Presenters
Source
Hello everyone! I’m Uudit Misra, and I was thrilled to speak at Con 42 Cloud Native 2026. My daily life at Salesforce’s Kubernetes platform team involves living and breathing Kubernetes and cloud-native tech, so today’s topic, “Beyond Dashboards: Deep Dive Network Observability with eBPF,” comes straight from the trenches.
Before joining Salesforce, I developed distributed and scalable applications in cloud networking at Microsoft. I know firsthand how incredibly hard it is to debug high-stakes on-call issues. Ever been on call, pulled up your dashboards, seen everything green, yet your users are having a terrible time? That frustrating gap – where your dashboards lie and something is clearly broken – is exactly what we’re tackling. By the end, you’ll understand why this happens at the network layer and what you can do about it. Let’s dive in!
The Dashboard Deception: When “Green” Means Trouble 🚨
Imagine this scenario: you’re on call, a critical support ticket screams in – users are hitting 500 errors, revenue is dropping. You rush to your dashboards: CPU looks normal, memory is fine, error rates are near zero. Everything is green.
You dig deeper. Logs reveal nothing obvious. Traces show requests entering the system, but then… silence. No response, no errors, no alerts. After hours of frantic searching, you discover the culprit: a network policy rule silently dropped traffic between two services. No logs emitted, no alert fired. The packet just vanished.
This isn’t a rare edge case. I’ve personally seen three common failure modes in production:
- Silent Drops: A policy blocks traffic, and there’s no log, no trace, nothing.
- DNS Timeouts: During pod startup, a race condition causes DNS lookups to fail for a few critical seconds, completely undetected by monitoring.
- Wrong Backends: A simple label change in a deployment accidentally routes traffic to the wrong pod, again, with zero information about the misrouting.
These aren’t bugs in Kubernetes; they are inherent limitations when your monitoring only watches what you told it to watch in advance. We need to tackle these major problems head-on.
Monitoring vs. Observability: A Crucial Distinction 💡
Before we jump to solutions, let’s clarify two often-interchanged terms: monitoring and observability.

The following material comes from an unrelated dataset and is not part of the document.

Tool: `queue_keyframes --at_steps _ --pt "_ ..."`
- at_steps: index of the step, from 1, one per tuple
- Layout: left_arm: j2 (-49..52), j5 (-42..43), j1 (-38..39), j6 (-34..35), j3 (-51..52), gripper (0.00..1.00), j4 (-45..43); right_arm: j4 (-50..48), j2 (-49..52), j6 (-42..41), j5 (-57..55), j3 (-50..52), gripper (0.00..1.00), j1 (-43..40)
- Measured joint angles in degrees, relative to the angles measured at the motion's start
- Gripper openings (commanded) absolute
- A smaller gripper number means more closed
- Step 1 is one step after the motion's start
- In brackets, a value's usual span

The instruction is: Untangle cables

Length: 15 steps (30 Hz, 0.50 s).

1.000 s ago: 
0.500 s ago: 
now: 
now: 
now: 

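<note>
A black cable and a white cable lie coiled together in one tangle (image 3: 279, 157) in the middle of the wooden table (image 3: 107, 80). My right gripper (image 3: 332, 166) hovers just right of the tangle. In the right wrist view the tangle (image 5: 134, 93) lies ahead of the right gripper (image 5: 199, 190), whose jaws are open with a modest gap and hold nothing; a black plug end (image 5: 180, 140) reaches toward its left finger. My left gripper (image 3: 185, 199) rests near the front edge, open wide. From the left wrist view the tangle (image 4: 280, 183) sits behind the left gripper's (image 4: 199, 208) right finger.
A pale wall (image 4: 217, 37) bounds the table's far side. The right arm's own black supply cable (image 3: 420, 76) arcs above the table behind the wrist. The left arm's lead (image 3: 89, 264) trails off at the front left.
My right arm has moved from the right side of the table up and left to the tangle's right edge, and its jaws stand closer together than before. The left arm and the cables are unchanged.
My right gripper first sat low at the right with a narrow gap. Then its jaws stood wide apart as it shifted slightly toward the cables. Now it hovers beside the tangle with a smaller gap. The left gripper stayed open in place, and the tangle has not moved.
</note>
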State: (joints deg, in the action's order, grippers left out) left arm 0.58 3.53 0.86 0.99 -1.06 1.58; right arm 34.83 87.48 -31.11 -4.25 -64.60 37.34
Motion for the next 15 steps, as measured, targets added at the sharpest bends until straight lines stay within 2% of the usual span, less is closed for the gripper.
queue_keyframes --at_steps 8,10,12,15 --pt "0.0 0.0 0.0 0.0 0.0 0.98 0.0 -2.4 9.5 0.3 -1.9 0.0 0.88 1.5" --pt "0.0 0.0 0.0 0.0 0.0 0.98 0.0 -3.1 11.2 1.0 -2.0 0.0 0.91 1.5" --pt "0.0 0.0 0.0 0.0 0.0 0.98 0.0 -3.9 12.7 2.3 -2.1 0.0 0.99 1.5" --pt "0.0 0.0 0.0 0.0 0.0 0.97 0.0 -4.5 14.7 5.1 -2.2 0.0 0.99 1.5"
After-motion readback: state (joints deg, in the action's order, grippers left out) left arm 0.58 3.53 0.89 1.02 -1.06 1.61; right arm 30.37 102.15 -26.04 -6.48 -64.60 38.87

- Monitoring is like the “check engine” light in your car. Someone decided in advance: if oil pressure drops below X, turn on the light. It works great for known, anticipated problems. But if something unexpected goes wrong that nobody predicted, the light stays off. You remain in the dark.

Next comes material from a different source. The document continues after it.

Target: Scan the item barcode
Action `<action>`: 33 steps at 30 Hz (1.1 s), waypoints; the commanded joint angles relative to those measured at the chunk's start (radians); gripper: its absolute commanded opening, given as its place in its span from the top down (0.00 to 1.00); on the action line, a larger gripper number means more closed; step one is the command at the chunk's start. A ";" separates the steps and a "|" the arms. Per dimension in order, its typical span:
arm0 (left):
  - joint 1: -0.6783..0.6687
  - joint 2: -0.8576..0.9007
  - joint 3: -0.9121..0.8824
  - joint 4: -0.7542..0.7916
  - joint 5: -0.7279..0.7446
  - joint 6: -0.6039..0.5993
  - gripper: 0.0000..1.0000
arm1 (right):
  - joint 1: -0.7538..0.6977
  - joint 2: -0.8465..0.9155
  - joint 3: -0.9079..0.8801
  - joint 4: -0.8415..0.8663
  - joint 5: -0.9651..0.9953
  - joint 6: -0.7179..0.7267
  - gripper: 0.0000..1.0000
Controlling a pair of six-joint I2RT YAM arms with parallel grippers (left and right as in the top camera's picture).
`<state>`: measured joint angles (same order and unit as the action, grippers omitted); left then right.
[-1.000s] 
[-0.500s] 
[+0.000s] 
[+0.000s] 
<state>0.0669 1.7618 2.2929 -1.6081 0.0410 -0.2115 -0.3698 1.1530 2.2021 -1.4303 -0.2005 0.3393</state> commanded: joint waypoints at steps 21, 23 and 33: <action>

- Observability, on the other hand, is like having an expert mechanic who can look under the hood and tell you exactly what’s happening, even for the things you didn’t predict.
At the network layer, traditional monitoring provides aggregate counters: total requests per second, error rates, latency. While useful, it doesn’t tell you which specific pod made a request, why a packet was dropped, or the latency of a particular DNS query.
True network observability means flow-level records – every connection individually. It tells you the source pod, the destination pod, what happened, and if a packet was dropped, the exact reason why. That’s the bar we’re aiming for.
The IP Tables Bottleneck: Why Traditional Approaches Fall Short 🐢
The traditional approach to Kubernetes networking relies heavily on IP tables. If you’ve ever peered into an IP table rule, you know it’s a giant, linear list. Every packet walks down this list, one by one. This works fine at a small scale, but it breaks down as things grow.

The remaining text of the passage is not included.